WHAT YOU SHOULD DO:
Pull out each line of the records holding the string "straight".

EXTRACTED MATERIAL:
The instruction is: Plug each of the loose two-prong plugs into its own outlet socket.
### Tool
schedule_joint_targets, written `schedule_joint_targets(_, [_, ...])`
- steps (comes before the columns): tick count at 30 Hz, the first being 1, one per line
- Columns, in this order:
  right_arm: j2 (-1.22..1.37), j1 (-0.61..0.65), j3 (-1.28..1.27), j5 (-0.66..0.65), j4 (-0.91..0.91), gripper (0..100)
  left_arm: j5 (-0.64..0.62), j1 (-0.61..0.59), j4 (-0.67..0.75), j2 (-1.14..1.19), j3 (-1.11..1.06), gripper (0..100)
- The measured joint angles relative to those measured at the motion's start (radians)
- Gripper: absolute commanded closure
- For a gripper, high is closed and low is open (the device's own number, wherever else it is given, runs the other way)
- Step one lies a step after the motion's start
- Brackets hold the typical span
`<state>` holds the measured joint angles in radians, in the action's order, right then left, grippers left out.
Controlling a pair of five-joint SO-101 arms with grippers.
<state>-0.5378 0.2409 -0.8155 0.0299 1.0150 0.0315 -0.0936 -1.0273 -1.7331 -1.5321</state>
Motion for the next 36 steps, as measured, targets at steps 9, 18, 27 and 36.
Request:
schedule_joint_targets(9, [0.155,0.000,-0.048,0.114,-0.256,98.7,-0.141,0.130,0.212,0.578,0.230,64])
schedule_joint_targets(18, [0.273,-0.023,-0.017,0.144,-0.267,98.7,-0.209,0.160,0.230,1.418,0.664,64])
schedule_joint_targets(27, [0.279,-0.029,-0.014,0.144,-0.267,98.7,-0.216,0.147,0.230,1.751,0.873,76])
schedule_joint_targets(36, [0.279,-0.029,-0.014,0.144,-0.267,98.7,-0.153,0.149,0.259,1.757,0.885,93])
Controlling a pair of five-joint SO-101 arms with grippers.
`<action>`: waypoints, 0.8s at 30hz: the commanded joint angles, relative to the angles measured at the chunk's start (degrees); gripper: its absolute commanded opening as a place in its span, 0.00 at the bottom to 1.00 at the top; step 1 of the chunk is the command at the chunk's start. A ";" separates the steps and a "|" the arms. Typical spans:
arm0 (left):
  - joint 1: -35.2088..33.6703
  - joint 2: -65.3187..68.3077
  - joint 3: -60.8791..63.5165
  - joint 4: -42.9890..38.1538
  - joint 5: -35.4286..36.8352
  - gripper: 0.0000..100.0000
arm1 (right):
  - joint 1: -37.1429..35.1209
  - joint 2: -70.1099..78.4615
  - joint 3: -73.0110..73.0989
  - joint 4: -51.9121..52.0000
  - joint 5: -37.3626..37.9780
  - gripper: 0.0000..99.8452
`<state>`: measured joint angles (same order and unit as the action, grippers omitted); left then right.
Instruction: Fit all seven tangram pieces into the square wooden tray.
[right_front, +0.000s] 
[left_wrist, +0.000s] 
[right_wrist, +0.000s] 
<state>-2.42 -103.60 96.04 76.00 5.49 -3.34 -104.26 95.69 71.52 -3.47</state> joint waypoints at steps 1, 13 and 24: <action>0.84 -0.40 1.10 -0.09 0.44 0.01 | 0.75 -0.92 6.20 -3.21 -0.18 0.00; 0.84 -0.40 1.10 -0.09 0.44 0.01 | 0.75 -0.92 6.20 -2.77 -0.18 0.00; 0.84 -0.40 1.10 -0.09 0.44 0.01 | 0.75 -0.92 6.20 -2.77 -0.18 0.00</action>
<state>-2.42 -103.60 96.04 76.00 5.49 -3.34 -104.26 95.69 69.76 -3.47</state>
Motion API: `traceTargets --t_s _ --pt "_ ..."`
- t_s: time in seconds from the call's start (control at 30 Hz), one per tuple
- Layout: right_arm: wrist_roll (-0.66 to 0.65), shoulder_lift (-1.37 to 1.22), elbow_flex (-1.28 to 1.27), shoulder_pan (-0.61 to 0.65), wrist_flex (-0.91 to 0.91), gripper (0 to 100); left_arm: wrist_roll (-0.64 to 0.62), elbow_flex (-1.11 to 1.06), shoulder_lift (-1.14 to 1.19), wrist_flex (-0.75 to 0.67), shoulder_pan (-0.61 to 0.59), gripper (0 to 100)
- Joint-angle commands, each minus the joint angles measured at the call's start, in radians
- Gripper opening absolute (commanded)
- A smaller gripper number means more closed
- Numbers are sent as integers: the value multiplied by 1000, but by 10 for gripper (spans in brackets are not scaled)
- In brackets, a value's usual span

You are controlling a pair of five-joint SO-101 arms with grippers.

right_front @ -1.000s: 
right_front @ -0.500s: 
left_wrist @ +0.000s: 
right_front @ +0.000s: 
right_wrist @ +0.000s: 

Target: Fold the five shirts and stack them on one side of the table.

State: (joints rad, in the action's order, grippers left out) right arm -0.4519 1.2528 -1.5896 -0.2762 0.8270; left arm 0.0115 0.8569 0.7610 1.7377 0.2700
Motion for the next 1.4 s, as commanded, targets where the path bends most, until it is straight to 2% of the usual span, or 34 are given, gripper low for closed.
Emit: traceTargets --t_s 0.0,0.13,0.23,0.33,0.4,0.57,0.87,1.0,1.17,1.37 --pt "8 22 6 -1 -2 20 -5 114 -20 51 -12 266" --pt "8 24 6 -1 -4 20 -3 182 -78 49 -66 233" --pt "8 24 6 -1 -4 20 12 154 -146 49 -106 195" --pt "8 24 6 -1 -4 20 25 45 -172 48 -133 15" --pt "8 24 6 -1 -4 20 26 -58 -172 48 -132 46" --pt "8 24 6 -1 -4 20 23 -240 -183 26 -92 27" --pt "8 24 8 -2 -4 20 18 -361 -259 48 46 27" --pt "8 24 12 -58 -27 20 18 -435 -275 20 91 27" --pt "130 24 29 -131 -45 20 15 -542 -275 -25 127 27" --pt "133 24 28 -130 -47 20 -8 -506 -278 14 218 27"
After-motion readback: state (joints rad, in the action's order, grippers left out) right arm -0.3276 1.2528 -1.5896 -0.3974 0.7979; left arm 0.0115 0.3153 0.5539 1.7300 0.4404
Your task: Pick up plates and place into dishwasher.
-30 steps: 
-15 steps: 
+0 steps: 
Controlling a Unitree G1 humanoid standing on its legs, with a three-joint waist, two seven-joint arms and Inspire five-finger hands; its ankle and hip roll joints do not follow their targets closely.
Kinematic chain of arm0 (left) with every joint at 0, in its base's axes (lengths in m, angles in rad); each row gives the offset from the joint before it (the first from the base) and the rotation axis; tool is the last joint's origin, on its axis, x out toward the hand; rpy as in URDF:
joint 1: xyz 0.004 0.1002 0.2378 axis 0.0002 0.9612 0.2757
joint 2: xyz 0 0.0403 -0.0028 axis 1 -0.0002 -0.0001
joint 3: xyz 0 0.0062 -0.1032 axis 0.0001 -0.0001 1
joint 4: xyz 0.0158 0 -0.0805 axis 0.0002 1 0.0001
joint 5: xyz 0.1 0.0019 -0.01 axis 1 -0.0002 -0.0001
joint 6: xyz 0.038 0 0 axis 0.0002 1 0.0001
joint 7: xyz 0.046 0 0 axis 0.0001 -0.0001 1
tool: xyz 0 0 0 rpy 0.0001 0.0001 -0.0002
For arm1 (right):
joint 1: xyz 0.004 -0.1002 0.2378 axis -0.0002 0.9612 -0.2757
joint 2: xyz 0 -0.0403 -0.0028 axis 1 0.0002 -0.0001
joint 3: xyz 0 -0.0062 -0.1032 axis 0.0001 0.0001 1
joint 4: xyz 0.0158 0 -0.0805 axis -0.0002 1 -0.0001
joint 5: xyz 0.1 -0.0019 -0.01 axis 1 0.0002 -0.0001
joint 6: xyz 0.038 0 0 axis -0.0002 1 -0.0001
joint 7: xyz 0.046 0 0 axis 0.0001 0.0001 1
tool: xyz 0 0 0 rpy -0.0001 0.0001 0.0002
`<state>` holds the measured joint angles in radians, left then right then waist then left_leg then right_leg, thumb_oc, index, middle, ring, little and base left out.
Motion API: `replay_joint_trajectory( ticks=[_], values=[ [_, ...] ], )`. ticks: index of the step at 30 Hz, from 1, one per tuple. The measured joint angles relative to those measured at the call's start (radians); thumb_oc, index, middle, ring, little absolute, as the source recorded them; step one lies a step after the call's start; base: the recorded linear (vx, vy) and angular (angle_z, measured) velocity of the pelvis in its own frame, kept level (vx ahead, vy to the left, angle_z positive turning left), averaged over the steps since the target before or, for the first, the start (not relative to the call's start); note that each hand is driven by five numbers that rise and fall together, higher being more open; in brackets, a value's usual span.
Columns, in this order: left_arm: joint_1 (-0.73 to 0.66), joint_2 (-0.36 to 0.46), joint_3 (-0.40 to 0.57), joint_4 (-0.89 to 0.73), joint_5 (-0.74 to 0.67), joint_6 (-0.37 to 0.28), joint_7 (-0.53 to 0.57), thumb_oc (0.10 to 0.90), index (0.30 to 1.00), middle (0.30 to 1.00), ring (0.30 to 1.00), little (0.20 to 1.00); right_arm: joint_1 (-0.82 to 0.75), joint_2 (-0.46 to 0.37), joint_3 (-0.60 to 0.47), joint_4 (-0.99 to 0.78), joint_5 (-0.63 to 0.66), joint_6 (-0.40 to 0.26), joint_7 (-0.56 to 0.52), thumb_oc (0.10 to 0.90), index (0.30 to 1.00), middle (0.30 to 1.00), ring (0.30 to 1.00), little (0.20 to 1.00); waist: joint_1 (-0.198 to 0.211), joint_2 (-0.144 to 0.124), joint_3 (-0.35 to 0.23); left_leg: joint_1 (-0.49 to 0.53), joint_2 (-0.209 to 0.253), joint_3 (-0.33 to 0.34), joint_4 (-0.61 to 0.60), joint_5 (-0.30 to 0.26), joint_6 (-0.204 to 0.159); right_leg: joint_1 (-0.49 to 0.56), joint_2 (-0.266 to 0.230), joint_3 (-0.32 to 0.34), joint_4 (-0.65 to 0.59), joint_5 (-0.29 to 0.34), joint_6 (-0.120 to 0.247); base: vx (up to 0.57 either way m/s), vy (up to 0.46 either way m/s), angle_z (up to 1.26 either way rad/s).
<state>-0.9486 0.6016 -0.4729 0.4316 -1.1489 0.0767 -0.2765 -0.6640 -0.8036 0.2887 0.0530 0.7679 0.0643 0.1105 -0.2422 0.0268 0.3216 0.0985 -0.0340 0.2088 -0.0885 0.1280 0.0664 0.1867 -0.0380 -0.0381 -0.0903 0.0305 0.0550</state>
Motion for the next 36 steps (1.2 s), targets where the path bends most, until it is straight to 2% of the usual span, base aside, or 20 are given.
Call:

FINISHED EXERCISE:
Motion for the next 1.4 s, as commanded, targets where the path bends most, until it is straight to 2% of the usual span, or 34 are given, gripper low for closed.
Motion for the next 36 steps (1.2 s), targets where the path bends most, until it is straight to 2% of the usual span, base aside, or 20 are given.

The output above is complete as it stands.